Lectures. In the event that the course should follow restrictive rules of health prevention, the lessons could be held in remote or mixed mode.
The course aims to introduce the student to the plural character of justice and law in different European contexts, from the early Middle Ages to the dawn of the contemporary age.
In a broad perspective, highlighting the connections, persistencies, transformations, and major caesuras, we will focus on political imagery and the intertwining of law and other normative orders (economics, religion, mentality, routine, etc.), the formation of the jurist and the discursive practices of lawmakers, judges and jurists, systems of repression, rites of justice, factors of formation of national laws, legal traditions that have been shared or that have characterized European countries.
Particular attention will be devoted to the dissolution of medieval corporatism and the advent of the individualist paradigm.
Learning assessment may also be carried out on line, should the conditions require it.

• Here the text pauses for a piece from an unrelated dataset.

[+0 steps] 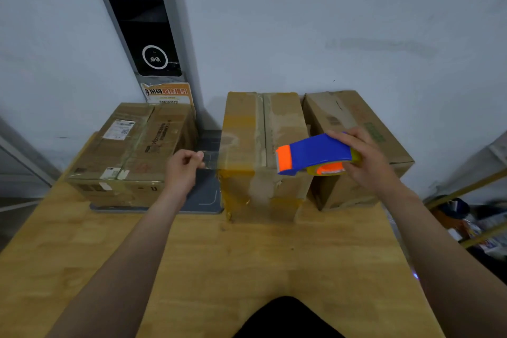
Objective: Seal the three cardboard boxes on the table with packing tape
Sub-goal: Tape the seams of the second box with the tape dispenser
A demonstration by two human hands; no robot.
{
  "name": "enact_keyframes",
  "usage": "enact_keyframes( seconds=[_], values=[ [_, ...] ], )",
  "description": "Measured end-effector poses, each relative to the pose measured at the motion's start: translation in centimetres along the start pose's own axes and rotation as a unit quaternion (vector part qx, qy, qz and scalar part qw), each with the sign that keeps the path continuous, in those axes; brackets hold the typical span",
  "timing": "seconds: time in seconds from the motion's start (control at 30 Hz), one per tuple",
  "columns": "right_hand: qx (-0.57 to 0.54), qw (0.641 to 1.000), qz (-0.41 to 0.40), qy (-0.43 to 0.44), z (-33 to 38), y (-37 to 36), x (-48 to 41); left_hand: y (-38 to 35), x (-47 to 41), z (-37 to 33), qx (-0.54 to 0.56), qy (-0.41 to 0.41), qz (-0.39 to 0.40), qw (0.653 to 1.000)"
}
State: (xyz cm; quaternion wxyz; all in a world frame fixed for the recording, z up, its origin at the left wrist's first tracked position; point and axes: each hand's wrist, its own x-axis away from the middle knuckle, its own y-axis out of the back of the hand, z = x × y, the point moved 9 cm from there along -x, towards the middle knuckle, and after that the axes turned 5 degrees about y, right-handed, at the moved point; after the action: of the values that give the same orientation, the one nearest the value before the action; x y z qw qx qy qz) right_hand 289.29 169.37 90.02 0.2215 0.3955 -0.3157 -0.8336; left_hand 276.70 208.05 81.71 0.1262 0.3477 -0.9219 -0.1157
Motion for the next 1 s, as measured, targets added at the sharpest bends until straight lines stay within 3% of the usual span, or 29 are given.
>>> enact_keyframes(
  seconds=[1.0],
  values=[
    [0.065, 0.997, -0.050, -0.014, -2.2, -3.7, 0.3, -1.9, -1.6, 5.8, 0.066, -0.002, -0.073, 0.995]
  ],
)
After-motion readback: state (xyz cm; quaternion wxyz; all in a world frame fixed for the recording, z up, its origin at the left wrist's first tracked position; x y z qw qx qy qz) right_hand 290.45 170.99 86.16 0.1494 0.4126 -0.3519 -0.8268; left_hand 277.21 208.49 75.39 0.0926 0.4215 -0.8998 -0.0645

The transition from the ancient world to the Middle Ages
Custom as primary source of law in the Middle Ages
The rebirth of the study of law and the formation of ius commune
The role of legal science
The crisis of the sixteenth century: legal Humanism and the school of Salamanca
The conquest of the New World: key issues and debates
The advent of a new normative reality: local laws and regal government
The historical gap between "civil law" and "common law".
The legal schools of the sixteenth and eighteenth centuries: natural law theories, individualism and contractualism
French Revolution and Law
The idea of codification: comparison models
The constitutions of the Napoleonic period
Antonio Padoa Schioppa, Storia del diritto in Europa. Dal medioevo all’età contemporanea, Il Mulino, Bologna, 20162, pp. 13-494.